Decision trees are commonly used for applications such as determining what type of consumer is at higher risk of defaulting on a loan than borrowers of lower risk. What sort of factors impacts whether a company can retain customers, and what type of students are more at risk at dropping out and require mediation based on school attendance, grades, family structure, etc.

Below are the typically libraries for building machine learning analysis are below including decision trees, linear and logistic regression

library(tidyverse)
library(dplyr)
library(broom)
library(yardstick)
library(DescTools)
library(margins)
library(cutpointr)
library(tidyverse)
library(caTools)
library(rsample)
library(ROSE)
library(rpart)
library(rpart.plot)
library(caret)
install.packages("rsample")
install.packages("caTools")
install.packages("ROSE")
install.packages("rpart")
install.packages("rpart.plot")
install.packages("yardstick")
install.packages("DescTools")
install.packages("margins")
install.packages("cutpointr")

The following code block creates regression and decision tree analysis of custom churn predictions.

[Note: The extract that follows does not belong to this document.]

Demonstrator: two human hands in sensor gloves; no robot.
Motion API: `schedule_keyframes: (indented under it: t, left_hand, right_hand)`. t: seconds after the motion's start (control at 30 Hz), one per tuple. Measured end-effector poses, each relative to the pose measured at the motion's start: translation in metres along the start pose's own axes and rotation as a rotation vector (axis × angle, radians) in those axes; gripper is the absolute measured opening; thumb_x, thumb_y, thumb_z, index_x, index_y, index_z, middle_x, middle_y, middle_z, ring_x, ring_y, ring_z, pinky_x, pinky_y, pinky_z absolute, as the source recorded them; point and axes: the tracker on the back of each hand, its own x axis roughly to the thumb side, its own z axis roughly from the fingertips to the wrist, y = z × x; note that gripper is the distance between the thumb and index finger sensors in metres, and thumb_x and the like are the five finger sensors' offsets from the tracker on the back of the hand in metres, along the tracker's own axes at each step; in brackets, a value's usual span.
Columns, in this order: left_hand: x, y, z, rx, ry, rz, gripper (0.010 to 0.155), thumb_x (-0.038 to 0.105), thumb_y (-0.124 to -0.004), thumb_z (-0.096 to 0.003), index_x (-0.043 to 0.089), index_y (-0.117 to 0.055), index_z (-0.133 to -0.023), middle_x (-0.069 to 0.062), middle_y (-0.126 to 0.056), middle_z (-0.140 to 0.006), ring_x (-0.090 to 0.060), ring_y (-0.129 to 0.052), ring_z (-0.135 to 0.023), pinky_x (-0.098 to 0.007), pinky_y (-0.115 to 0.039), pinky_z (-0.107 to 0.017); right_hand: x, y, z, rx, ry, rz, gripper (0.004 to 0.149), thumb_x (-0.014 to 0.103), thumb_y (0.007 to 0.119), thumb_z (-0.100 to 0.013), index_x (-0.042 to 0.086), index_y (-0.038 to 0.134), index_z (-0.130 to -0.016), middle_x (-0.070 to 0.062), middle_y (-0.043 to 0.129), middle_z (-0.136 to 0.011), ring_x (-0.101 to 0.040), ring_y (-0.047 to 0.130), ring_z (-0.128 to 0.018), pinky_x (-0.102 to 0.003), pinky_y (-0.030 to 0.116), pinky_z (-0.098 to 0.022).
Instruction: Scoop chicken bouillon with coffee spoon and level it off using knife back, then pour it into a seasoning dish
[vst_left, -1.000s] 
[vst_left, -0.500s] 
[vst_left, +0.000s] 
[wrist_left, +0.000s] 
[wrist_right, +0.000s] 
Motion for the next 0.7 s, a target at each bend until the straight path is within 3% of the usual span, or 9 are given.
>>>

# Import the customer_churn.csv and explore it.
# Drop all observations with NAs (missing values)


customers <- read.csv('customer_churn.csv')
summary(customers)
str(customers)
customers$customerID <- NULL
customers$tenure <- NULL
sapply(customers, function(x) sum(is.na(x)))
customers <- customers[complete.cases(customers),]


#===================================================================



#  Build a logistic regression model to predict customer churn by using predictor variables (You determine which ones will be included).
# Calculate the Pseudo R2 for the logistic regression.


# Build a logistic regression model to predict customer churn by using predictor variables (You determine which ones will be included).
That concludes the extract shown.